**Work instruction**: Copy out all lines in the data below containing the string "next".

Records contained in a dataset
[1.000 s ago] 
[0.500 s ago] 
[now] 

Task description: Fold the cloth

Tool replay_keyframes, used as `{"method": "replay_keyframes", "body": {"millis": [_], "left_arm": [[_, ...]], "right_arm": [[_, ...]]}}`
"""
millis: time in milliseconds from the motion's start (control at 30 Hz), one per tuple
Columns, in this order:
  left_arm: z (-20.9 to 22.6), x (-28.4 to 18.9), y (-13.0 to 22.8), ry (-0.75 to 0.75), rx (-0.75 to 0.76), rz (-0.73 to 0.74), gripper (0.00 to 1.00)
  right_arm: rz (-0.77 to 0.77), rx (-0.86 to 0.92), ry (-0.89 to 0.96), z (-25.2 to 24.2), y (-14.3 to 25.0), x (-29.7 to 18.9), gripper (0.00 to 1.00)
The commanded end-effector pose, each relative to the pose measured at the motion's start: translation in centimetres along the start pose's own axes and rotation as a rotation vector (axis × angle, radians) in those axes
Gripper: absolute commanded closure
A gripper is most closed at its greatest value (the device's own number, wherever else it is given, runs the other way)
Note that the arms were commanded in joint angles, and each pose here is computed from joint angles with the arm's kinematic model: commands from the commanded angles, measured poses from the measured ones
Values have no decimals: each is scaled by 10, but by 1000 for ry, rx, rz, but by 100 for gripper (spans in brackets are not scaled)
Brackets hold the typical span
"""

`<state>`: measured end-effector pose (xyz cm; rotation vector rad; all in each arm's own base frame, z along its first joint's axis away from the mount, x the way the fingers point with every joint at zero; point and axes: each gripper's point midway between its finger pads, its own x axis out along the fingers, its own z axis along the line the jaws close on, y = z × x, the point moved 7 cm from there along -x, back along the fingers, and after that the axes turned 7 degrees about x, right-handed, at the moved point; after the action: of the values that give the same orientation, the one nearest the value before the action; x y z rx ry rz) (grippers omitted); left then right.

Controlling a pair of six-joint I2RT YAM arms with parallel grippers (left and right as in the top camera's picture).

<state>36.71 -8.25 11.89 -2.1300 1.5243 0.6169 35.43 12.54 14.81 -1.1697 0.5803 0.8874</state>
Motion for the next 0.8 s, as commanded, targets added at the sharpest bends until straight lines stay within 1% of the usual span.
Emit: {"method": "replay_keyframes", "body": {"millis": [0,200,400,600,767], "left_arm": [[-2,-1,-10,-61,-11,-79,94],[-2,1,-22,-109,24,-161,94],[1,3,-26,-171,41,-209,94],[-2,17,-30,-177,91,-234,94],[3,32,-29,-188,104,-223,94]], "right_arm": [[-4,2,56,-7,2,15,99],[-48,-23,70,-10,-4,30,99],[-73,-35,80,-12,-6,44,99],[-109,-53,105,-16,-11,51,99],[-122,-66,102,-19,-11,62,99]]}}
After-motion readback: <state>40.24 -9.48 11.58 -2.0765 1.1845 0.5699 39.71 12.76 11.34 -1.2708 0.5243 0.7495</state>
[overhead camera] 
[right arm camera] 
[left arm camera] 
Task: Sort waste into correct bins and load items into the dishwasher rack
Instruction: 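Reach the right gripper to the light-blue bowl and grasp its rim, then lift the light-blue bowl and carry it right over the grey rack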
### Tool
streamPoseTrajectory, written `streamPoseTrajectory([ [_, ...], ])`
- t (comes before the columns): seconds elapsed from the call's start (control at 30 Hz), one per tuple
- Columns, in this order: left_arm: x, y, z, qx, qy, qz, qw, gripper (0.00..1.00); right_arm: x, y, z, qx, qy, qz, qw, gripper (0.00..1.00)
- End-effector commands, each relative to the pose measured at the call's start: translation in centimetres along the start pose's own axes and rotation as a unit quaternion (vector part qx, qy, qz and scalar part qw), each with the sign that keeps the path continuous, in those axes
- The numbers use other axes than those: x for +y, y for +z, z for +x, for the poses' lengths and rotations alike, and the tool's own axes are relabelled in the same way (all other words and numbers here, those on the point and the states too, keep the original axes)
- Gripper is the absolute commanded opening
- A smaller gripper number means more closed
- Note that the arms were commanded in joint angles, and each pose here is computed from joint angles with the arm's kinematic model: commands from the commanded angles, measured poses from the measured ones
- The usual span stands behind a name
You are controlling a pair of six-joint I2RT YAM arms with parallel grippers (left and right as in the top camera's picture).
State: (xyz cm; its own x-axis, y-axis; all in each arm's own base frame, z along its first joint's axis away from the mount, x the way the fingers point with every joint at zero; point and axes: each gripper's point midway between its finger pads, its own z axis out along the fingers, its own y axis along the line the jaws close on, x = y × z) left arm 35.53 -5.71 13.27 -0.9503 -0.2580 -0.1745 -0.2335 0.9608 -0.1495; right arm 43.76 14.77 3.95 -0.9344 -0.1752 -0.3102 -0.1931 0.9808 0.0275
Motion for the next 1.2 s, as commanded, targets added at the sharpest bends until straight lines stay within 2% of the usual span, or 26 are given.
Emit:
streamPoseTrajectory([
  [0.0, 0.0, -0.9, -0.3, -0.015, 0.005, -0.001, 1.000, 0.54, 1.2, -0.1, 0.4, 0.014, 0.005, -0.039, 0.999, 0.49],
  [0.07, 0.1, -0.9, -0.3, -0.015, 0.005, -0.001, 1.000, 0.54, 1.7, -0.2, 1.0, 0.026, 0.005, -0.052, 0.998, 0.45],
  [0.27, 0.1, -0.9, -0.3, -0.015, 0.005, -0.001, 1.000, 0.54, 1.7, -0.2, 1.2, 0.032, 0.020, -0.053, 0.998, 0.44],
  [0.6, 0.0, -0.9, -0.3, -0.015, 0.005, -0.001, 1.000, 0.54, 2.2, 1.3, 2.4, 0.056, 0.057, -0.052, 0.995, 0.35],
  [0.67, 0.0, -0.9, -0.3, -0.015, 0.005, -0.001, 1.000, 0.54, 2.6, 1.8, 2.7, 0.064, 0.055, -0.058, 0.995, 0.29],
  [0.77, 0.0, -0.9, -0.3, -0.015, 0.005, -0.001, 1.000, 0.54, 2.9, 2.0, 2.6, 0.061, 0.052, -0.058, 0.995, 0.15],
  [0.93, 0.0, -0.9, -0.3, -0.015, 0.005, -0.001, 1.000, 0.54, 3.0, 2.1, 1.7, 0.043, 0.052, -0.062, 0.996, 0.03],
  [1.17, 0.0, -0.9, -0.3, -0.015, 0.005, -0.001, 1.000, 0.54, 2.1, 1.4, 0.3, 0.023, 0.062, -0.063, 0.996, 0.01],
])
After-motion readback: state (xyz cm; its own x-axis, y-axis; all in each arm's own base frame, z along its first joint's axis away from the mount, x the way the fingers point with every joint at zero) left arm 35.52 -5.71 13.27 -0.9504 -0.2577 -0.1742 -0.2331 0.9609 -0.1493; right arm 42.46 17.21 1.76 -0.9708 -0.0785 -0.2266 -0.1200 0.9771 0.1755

**Exercise result**:
Motion for the next 0.8 s, as commanded, targets added at the sharpest bends until straight lines stay within 1% of the usual span.
Motion for the next 1.2 s, as commanded, targets added at the sharpest bends until straight lines stay within 2% of the usual span, or 26 are given.

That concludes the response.